[[ INPUT DATA, beginning ]]
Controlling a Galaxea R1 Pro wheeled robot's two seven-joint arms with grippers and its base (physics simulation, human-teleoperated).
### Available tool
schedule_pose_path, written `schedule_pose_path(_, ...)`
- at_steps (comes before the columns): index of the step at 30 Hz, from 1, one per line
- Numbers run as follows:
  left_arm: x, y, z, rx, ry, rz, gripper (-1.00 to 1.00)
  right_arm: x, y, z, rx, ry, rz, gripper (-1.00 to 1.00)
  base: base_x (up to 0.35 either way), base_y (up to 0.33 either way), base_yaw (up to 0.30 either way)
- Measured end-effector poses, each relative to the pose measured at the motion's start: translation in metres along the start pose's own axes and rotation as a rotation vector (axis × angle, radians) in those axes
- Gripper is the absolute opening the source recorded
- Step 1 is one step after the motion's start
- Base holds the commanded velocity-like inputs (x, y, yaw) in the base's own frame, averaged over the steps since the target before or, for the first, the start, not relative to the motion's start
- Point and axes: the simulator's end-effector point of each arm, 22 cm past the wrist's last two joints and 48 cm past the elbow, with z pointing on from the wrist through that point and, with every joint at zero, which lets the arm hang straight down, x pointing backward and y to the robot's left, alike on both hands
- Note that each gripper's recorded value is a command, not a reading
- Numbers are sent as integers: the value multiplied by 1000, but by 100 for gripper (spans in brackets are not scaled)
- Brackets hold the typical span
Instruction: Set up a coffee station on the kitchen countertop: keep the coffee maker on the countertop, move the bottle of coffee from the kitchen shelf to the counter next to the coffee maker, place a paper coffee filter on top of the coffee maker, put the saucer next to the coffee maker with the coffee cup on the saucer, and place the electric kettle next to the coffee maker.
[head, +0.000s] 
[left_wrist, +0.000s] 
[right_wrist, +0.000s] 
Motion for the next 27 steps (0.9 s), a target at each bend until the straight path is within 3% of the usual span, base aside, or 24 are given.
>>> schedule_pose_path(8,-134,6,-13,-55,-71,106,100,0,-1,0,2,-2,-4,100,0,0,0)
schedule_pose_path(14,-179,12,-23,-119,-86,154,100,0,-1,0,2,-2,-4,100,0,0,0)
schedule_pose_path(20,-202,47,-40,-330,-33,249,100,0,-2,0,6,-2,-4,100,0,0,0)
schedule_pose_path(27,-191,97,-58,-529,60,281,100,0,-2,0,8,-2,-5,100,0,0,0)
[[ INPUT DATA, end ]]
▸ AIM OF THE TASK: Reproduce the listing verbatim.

▸ WRITTEN ANSWER:
Controlling a Galaxea R1 Pro wheeled robot's two seven-joint arms with grippers and its base (physics simulation, human-teleoperated).
### Available tool
schedule_pose_path, written `schedule_pose_path(_, ...)`
- at_steps (comes before the columns): index of the step at 30 Hz, from 1, one per line
- Numbers run as follows:
  left_arm: x, y, z, rx, ry, rz, gripper (-1.00 to 1.00)
  right_arm: x, y, z, rx, ry, rz, gripper (-1.00 to 1.00)
  base: base_x (up to 0.35 either way), base_y (up to 0.33 either way), base_yaw (up to 0.30 either way)
- Measured end-effector poses, each relative to the pose measured at the motion's start: translation in metres along the start pose's own axes and rotation as a rotation vector (axis × angle, radians) in those axes
- Gripper is the absolute opening the source recorded
- Step 1 is one step after the motion's start
- Base holds the commanded velocity-like inputs (x, y, yaw) in the base's own frame, averaged over the steps since the target before or, for the first, the start, not relative to the motion's start
- Point and axes: the simulator's end-effector point of each arm, 22 cm past the wrist's last two joints and 48 cm past the elbow, with z pointing on from the wrist through that point and, with every joint at zero, which lets the arm hang straight down, x pointing backward and y to the robot's left, alike on both hands
- Note that each gripper's recorded value is a command, not a reading
- Numbers are sent as integers: the value multiplied by 1000, but by 100 for gripper (spans in brackets are not scaled)
- Brackets hold the typical span
Instruction: Set up a coffee station on the kitchen countertop: keep the coffee maker on the countertop, move the bottle of coffee from the kitchen shelf to the counter next to the coffee maker, place a paper coffee filter on top of the coffee maker, put the saucer next to the coffee maker with the coffee cup on the saucer, and place the electric kettle next to the coffee maker.
[head, +0.000s] 
[left_wrist, +0.000s] 
[right_wrist, +0.000s] 
Motion for the next 27 steps (0.9 s), a target at each bend until the straight path is within 3% of the usual span, base aside, or 24 are given.
>>> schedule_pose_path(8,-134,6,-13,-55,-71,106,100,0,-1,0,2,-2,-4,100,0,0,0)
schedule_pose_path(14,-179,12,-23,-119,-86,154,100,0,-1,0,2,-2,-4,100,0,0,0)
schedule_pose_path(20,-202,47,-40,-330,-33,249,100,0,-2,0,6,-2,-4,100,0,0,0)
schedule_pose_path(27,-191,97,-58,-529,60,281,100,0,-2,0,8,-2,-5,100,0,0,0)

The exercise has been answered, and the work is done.